1. Candy Cane Lane (Amazon Prime Video)
Remember what I said about tunnel vision and the hubris of the holidays? Candy Cane Lane takes what could be an exhausted trope—suburban dads competing to have the best lawn decorations—and cranks it up to 11. True to his name, Chris Carver (Eddie Murphy) puts care into his hand-carved lawn decorations, yet even those are not enough to be in the running for a local TV network’s $100,000 prize. But when he and daughter Holly (Madison Thomas) come across an only-slightly-shady toy shop called Kringle’s, they can’t resist peeking in—and what they find easily rivals Santa’s Workshop with its ingenuity and strangely lifelike glass figurines.
Desperate to win, Chris signs over more than just his holiday bonus to a bonkers elf named Peppermint (Jillian Bell, doing the absolute most and chewing the scenery like it’s gingerbread), and in return gets a seriously cool Christmas tree that sings “The 12 Days of Christmas.” Except that Chris didn’t read the fine print, and all of the wooden birds et al come to life. Before he knows it, Chris and his family must face off against ladies milking and lords-a-leapin’ in order to recover five golden rings before Chris gets turned into one of those glass figurines forever!

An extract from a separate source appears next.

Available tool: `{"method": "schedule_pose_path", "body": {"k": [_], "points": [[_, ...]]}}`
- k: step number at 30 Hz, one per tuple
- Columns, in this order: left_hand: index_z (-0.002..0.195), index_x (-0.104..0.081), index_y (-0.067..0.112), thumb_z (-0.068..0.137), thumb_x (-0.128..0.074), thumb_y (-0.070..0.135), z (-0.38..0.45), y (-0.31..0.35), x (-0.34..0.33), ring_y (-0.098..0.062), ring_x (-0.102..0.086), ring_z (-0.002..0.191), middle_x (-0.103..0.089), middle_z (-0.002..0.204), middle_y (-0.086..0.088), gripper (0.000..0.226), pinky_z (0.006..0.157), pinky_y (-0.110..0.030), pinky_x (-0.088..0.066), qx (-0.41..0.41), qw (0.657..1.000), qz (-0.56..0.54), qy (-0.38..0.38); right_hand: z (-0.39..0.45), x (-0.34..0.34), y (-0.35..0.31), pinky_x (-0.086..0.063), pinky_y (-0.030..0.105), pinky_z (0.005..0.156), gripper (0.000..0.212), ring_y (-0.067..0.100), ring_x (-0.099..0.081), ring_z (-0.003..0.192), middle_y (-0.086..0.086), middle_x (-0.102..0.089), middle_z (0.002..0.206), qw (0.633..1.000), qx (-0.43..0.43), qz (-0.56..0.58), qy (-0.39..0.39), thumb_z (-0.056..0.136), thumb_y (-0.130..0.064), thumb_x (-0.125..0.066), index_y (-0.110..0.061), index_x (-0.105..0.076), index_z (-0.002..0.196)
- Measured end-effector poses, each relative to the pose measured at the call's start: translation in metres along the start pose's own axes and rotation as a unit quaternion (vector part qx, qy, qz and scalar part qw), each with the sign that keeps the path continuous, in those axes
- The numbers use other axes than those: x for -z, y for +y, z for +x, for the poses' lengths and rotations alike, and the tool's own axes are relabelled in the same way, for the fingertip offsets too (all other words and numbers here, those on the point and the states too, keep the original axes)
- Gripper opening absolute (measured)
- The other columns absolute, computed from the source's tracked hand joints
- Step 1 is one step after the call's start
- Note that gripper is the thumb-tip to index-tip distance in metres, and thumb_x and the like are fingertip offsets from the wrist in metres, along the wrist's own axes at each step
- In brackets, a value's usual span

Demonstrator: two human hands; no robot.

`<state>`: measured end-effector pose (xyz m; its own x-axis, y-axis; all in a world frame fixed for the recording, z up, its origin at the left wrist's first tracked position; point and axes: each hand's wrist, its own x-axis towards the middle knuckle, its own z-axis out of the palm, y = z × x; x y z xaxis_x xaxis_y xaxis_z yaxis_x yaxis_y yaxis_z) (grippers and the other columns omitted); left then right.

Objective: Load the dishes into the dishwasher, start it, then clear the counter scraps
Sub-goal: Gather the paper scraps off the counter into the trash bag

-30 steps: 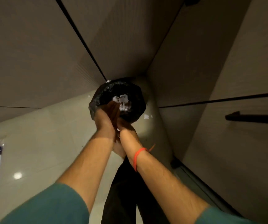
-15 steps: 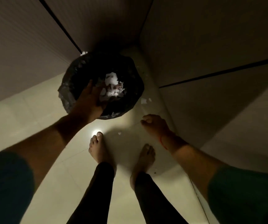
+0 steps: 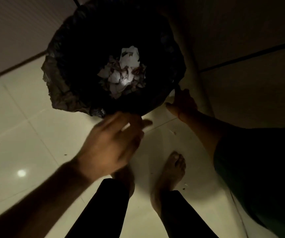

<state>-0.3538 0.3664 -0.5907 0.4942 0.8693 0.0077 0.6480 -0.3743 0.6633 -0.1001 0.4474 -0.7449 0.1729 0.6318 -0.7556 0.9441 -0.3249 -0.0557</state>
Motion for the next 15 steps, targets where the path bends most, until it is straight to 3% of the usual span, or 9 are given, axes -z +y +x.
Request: {"method": "schedule_pose_path", "body": {"k": [2, 5, 8, 10, 11, 13, 15], "points": [[0.12, -0.073, 0.025, 0.103, -0.046, 0.035, -0.022, 0.003, -0.036, -0.021, -0.072, 0.091, -0.073, 0.11, 0.004, 0.034, 0.075, -0.038, -0.058, 0.055, 0.991, -0.025, -0.12, 0.015, -0.005, 0.007, -0.047, 0.048, 0.096, 0.077, 0.041, -0.048, 0.131, 0.018, -0.026, 0.157, 0.999, 0.016, -0.046, 0.016, 0.096, -0.044, -0.06, -0.03, -0.017, 0.157], [0.106, -0.071, 0.031, 0.1, -0.043, 0.047, -0.037, -0.012, -0.089, -0.028, -0.07, 0.079, -0.073, 0.099, 0.006, 0.033, 0.069, -0.037, -0.057, 0.182, 0.954, 0.084, -0.223, 0.03, -0.013, 0.017, -0.045, 0.051, 0.104, 0.068, 0.039, -0.042, 0.138, 0.018, -0.024, 0.16, 0.994, 0.067, -0.073, 0.04, 0.099, -0.04, -0.056, -0.023, -0.024, 0.157], [0.118, -0.062, 0.035, 0.097, -0.039, 0.07, -0.03, -0.026, -0.126, -0.041, -0.054, 0.117, -0.068, 0.112, 0.0, 0.048, 0.099, -0.052, -0.043, 0.371, 0.854, 0.087, -0.353, 0.038, -0.015, 0.027, -0.048, 0.048, 0.099, 0.044, 0.033, -0.05, 0.129, 0.014, -0.05, 0.14, 0.976, 0.178, -0.094, 0.078, 0.099, -0.028, -0.057, -0.017, -0.052, 0.141], [0.109, -0.063, 0.031, 0.093, -0.034, 0.078, -0.016, -0.024, -0.143, -0.042, -0.052, 0.122, -0.065, 0.108, -0.004, 0.057, 0.106, -0.053, -0.037, 0.414, 0.84, 0.082, -0.341, 0.04, -0.014, 0.033, -0.049, 0.049, 0.097, 0.033, 0.033, -0.055, 0.123, 0.014, -0.057, 0.131, 0.969, 0.211, -0.086, 0.091, 0.098, -0.02, -0.055, -0.013, -0.06, 0.131], [0.105, -0.063, 0.03, 0.092, -0.035, 0.079, -0.013, -0.027, -0.158, -0.039, -0.057, 0.117, -0.065, 0.105, -0.005, 0.058, 0.103, -0.049, -0.039, 0.434, 0.833, 0.071, -0.337, 0.041, -0.014, 0.036, -0.048, 0.049, 0.098, 0.033, 0.034, -0.055, 0.123, 0.015, -0.058, 0.131, 0.968, 0.217, -0.078, 0.098, 0.099, -0.018, -0.054, -0.01, -0.061, 0.13], [0.108, -0.063, 0.029, 0.085, -0.044, 0.086, -0.086, -0.119, -0.272, -0.034, -0.061, 0.106, -0.064, 0.106, -0.005, 0.064, 0.091, -0.044, -0.045, 0.466, 0.813, 0.099, -0.333, 0.044, -0.014, 0.039, -0.042, 0.047, 0.104, 0.032, 0.034, -0.053, 0.126, 0.015, -0.058, 0.133, 0.963, 0.231, -0.093, 0.1, 0.1, -0.019, -0.052, -0.009, -0.06, 0.13], [0.128, -0.056, 0.047, 0.049, -0.046, 0.108, -0.149, -0.206, -0.384, -0.037, -0.052, 0.105, -0.063, 0.117, -0.003, 0.1, 0.095, -0.066, -0.044, 0.517, 0.794, 0.09, -0.306, 0.045, -0.015, 0.04, -0.036, 0.043, 0.107, 0.028, 0.032, -0.051, 0.128, 0.014, -0.059, 0.131, 0.958, 0.246, -0.11, 0.099, 0.102, -0.019, -0.049, -0.009, -0.062, 0.124]]}}
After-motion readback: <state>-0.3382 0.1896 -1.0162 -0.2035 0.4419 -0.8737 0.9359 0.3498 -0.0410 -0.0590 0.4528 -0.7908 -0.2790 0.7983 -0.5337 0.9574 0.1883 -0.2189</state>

With such a premise, not to mention Bell sleigh-riding away with the movie, the Carvers get short-changed in the character development realm. We know just one fact each about musician son Nick (Thaddeus J. Mixson) and track star daughter Joy (Genneya Walton), and Tracee Ellis Ross gets completely dismissed as the breadwinner wife Carol. It would have been fun to watch the Carvers bring their unique talents to this kooky premise from the start, because Chris keeping the secret from them doesn’t actually generate any dramatic tension, and it doesn’t seem like he learns much by the end. But at least we got a Nick Offerman cameo and a holiday movie that goes for it, even if it’s the equivalent of an over-the-top lights display that you’ll still be blinking spots in your eyes from once you’re long past it.
Do you agree with our rankings, or did you find your own favorite among this year’s offerings?